» **Aim of the exercise**:
Please write out the listing again, keeping every character the same.

» **Material provided**:
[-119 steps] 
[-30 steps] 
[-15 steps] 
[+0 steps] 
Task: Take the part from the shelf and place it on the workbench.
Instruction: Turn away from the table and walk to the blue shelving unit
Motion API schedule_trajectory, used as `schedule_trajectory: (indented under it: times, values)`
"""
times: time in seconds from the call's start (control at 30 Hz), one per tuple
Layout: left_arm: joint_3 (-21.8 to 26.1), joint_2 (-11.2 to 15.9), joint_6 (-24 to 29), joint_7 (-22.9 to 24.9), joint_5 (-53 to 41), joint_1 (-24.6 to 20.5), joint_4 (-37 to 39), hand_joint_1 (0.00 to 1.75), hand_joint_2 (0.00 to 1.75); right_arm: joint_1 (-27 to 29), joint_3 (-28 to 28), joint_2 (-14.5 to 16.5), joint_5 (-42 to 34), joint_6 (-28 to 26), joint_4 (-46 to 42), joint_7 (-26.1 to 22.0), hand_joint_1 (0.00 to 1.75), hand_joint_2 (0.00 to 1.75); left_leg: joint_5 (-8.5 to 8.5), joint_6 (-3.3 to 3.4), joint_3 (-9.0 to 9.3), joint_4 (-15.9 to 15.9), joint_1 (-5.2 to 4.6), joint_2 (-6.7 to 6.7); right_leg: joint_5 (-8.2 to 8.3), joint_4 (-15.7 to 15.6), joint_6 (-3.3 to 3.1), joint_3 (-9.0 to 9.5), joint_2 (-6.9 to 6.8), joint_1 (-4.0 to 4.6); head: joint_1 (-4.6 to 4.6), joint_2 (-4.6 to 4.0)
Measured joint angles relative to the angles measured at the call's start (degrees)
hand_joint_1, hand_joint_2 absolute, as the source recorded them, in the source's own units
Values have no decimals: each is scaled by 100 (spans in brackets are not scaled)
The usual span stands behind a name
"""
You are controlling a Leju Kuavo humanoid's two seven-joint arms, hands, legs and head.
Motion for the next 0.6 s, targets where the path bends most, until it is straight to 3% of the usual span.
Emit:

» **Answer**:
[-119 steps] 
[-30 steps] 
[-15 steps] 
[+0 steps] 
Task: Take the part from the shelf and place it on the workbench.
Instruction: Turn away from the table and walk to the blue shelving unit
Motion API schedule_trajectory, used as `schedule_trajectory: (indented under it: times, values)`
"""
times: time in seconds from the call's start (control at 30 Hz), one per tuple
Layout: left_arm: joint_3 (-21.8 to 26.1), joint_2 (-11.2 to 15.9), joint_6 (-24 to 29), joint_7 (-22.9 to 24.9), joint_5 (-53 to 41), joint_1 (-24.6 to 20.5), joint_4 (-37 to 39), hand_joint_1 (0.00 to 1.75), hand_joint_2 (0.00 to 1.75); right_arm: joint_1 (-27 to 29), joint_3 (-28 to 28), joint_2 (-14.5 to 16.5), joint_5 (-42 to 34), joint_6 (-28 to 26), joint_4 (-46 to 42), joint_7 (-26.1 to 22.0), hand_joint_1 (0.00 to 1.75), hand_joint_2 (0.00 to 1.75); left_leg: joint_5 (-8.5 to 8.5), joint_6 (-3.3 to 3.4), joint_3 (-9.0 to 9.3), joint_4 (-15.9 to 15.9), joint_1 (-5.2 to 4.6), joint_2 (-6.7 to 6.7); right_leg: joint_5 (-8.2 to 8.3), joint_4 (-15.7 to 15.6), joint_6 (-3.3 to 3.1), joint_3 (-9.0 to 9.5), joint_2 (-6.9 to 6.8), joint_1 (-4.0 to 4.6); head: joint_1 (-4.6 to 4.6), joint_2 (-4.6 to 4.0)
Measured joint angles relative to the angles measured at the call's start (degrees)
hand_joint_1, hand_joint_2 absolute, as the source recorded them, in the source's own units
Values have no decimals: each is scaled by 100 (spans in brackets are not scaled)
The usual span stands behind a name
"""
You are controlling a Leju Kuavo humanoid's two seven-joint arms, hands, legs and head.
Motion for the next 0.6 s, targets where the path bends most, until it is straight to 3% of the usual span.
Emit:

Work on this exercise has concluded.